Now here we are decades later, and we're still not recognizing the work of mothers (and fathers), despite all of our empty talk to the contrary as pointed out so well in John Oliver's piece. We are hypocrites. We are hypocrites who go on and on about the value of mothers and how much they mean to us out of one corner of our mouths in America, while outright punishing them out of the other, in our refusal to legislate paid parental leave as almost every other country in the world has already done.



So what can we do? If we as Americans hate mandates so much, and refuse to force businesses to offer paid time off to new parents, what can we do? Is there a way to effectively enable it without a mandate?

Yes. And guess what the answer is? It's still basic income.

We tested the idea of a basic income guarantee here in the US in the 70s, and we did it specifically to look at the effect it would have on hours worked.



The far right column shows the effect on single mothers. The largest effect in terms of fewer hours worked was 134 hours in Denver and Seattle. The largest effect in terms of percentage reduction in hours worked was in Gary, Indiana at 23%. Since 134 hours is equivalent to about seventeen 8-hour days, single mothers in Denver and Seattle effectively took just about a month in paid vacation. It's important to note too that this effect was mainly only among new mothers. New mothers used their basic incomes to extend their maternity leave, not all mothers. Single mothers with older kids continued to work as usual.
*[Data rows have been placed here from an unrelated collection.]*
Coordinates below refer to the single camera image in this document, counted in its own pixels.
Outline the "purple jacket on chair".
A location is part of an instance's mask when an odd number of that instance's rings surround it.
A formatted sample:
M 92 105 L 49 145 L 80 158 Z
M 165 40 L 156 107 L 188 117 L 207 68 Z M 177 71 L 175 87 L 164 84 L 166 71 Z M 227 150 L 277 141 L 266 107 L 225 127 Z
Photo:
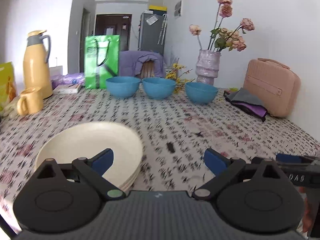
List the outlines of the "purple jacket on chair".
M 141 73 L 145 62 L 154 63 L 153 73 L 155 77 L 165 77 L 163 56 L 151 51 L 120 51 L 119 52 L 119 76 L 136 76 Z

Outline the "yellow mug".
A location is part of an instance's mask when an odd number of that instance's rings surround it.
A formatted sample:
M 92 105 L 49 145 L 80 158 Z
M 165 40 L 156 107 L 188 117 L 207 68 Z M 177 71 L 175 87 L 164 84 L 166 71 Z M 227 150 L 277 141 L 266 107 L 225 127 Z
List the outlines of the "yellow mug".
M 21 116 L 35 114 L 43 109 L 43 97 L 40 87 L 23 90 L 17 102 L 17 113 Z

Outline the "yellow-green snack box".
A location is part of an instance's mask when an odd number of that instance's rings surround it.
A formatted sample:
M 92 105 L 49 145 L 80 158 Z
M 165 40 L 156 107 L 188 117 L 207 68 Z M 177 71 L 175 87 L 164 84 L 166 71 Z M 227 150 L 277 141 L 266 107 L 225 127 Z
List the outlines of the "yellow-green snack box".
M 1 111 L 17 96 L 14 67 L 11 62 L 0 65 L 0 107 Z

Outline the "blue bowl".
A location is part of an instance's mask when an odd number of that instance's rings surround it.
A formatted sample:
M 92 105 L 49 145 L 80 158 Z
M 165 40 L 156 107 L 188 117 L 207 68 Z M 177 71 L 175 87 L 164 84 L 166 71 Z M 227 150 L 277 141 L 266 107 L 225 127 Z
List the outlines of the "blue bowl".
M 139 89 L 141 79 L 131 76 L 116 76 L 106 80 L 106 88 L 116 98 L 130 98 Z
M 188 82 L 185 84 L 185 92 L 189 100 L 197 104 L 209 104 L 217 96 L 218 89 L 214 86 L 200 83 Z
M 142 85 L 148 97 L 163 100 L 173 94 L 176 81 L 160 77 L 148 77 L 142 80 Z

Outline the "pink hard case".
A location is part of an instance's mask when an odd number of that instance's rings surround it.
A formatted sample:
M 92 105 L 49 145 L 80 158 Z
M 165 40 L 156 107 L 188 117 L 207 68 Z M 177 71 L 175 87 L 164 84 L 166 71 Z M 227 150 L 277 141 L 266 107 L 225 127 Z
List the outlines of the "pink hard case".
M 291 69 L 271 59 L 248 63 L 243 88 L 257 96 L 271 116 L 288 117 L 296 103 L 301 80 Z

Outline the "grey cloth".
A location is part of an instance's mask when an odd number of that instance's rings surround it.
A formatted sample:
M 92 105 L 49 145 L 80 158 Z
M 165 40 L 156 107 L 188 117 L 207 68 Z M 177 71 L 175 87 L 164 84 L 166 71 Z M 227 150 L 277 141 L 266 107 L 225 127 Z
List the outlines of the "grey cloth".
M 256 96 L 251 94 L 248 90 L 240 88 L 236 92 L 231 92 L 226 96 L 226 100 L 230 103 L 246 103 L 252 106 L 259 106 L 266 109 L 264 103 Z

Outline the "grey refrigerator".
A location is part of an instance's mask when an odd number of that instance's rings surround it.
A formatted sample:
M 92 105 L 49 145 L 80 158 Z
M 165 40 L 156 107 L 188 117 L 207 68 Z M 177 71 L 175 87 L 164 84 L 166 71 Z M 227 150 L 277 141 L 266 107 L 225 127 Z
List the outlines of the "grey refrigerator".
M 140 16 L 138 50 L 151 51 L 163 56 L 168 16 L 166 11 L 146 11 Z

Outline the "green paper bag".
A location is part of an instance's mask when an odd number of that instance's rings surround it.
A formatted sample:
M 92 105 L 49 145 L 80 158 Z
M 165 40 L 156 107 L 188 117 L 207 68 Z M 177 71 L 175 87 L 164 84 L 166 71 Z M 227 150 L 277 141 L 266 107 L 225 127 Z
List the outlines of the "green paper bag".
M 106 80 L 119 75 L 119 35 L 88 36 L 84 76 L 87 89 L 104 89 Z

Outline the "purple cloth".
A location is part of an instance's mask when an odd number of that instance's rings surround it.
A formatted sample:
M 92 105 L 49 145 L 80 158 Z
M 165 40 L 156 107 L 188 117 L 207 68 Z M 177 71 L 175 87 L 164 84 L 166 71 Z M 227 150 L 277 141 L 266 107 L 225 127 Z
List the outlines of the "purple cloth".
M 265 122 L 268 114 L 267 109 L 260 105 L 250 105 L 247 103 L 236 103 L 236 107 L 244 111 L 245 113 L 259 118 L 262 122 Z

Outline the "wooden chair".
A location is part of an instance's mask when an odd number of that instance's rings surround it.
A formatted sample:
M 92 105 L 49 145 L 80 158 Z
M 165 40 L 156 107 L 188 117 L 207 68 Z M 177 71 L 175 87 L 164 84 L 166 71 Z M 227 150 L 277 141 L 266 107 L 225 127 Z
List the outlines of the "wooden chair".
M 162 77 L 162 70 L 161 70 L 161 65 L 160 61 L 146 61 L 142 64 L 142 68 L 140 71 L 140 78 L 144 79 L 147 77 Z

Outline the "yellow thermos jug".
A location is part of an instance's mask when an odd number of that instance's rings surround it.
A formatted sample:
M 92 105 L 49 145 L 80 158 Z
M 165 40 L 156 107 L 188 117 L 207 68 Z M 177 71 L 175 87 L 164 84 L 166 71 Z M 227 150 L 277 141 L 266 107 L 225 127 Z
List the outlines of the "yellow thermos jug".
M 25 88 L 40 87 L 43 99 L 53 94 L 50 80 L 49 57 L 51 39 L 46 30 L 36 30 L 28 34 L 27 47 L 23 59 L 23 77 Z

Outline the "dark brown door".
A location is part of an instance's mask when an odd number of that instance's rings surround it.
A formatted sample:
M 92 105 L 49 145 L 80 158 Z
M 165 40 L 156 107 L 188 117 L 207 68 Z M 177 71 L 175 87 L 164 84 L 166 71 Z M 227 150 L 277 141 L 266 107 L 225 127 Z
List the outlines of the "dark brown door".
M 119 50 L 129 49 L 131 14 L 102 14 L 95 19 L 95 35 L 119 35 Z

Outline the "yellow flower branch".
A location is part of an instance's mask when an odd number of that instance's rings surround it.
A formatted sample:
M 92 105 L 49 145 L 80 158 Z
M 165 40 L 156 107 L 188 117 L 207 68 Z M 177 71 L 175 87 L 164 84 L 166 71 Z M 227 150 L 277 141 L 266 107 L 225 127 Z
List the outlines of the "yellow flower branch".
M 195 81 L 195 79 L 186 78 L 186 75 L 190 72 L 191 70 L 186 70 L 186 66 L 179 63 L 173 63 L 171 67 L 165 70 L 165 78 L 174 80 L 176 82 L 176 86 L 174 89 L 175 94 L 185 90 L 186 83 Z

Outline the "yellow box on fridge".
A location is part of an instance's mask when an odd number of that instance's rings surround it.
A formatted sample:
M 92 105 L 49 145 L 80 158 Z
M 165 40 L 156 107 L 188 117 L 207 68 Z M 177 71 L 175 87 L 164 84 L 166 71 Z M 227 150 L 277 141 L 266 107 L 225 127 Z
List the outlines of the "yellow box on fridge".
M 159 5 L 149 5 L 149 10 L 167 11 L 167 7 Z

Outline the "cream plate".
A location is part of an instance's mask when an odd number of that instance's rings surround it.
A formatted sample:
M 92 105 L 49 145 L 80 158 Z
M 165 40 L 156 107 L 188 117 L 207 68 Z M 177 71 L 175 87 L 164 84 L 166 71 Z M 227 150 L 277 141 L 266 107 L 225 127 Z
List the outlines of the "cream plate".
M 89 159 L 106 148 L 113 151 L 114 161 L 103 178 L 122 191 L 129 191 L 140 171 L 143 144 L 134 130 L 117 122 L 88 122 L 53 136 L 40 149 L 34 169 L 47 158 L 67 164 L 79 157 Z
Now, since one of the biggest fears of basic income opponents is the reduction of hours worked, let's assume the "worst-case scenario" of all new parents, mothers and fathers both, reducing their hours by 23%, as was seen in Gary, even though that reduction was actually only 84 hours, which was the national average.

A 23% reduction in hours for a full-time worker working 40 hours a week (1,700 hours per year) would be 391 hours. That works out to just about 10 weeks. In other words, it's possible that if everyone had a basic income, new parents would use their basic incomes to voluntarily take about 10 weeks of parental leave on average. And where would that put us compared to other countries?



We'd still be at the bottom but we'd be just about on par with Switzerland and the UK, and it would be entirely voluntary instead of mandated. For those who are against government mandates, this should be an extremely appealing alternative to mandated leave.

If new parents choose to work a bit less so as to spend some weeks or months away from the office and instead at home with their newborns when given basic incomes, why not make that choice possible? Why force people to work or force people not to work, when you can just make work itself voluntary in the first place, and trust the evidence we have that shows how primary earners with basic incomes continue working?

It only makes sense. Your parents had a right to basic income. You have a right to basic income. We all have a right to basic income. Let's make sure everyone gets one so we don't have to continue Mother's Day after Mother's Day being massive hypocrites.

Without our parents, all the work we do would not exist. They created the entire labor force. Their work should no longer go unrecognized, and they should all have the option to voluntarily take some time off to start off our lives on the right foot, and doing so should not go unpaid.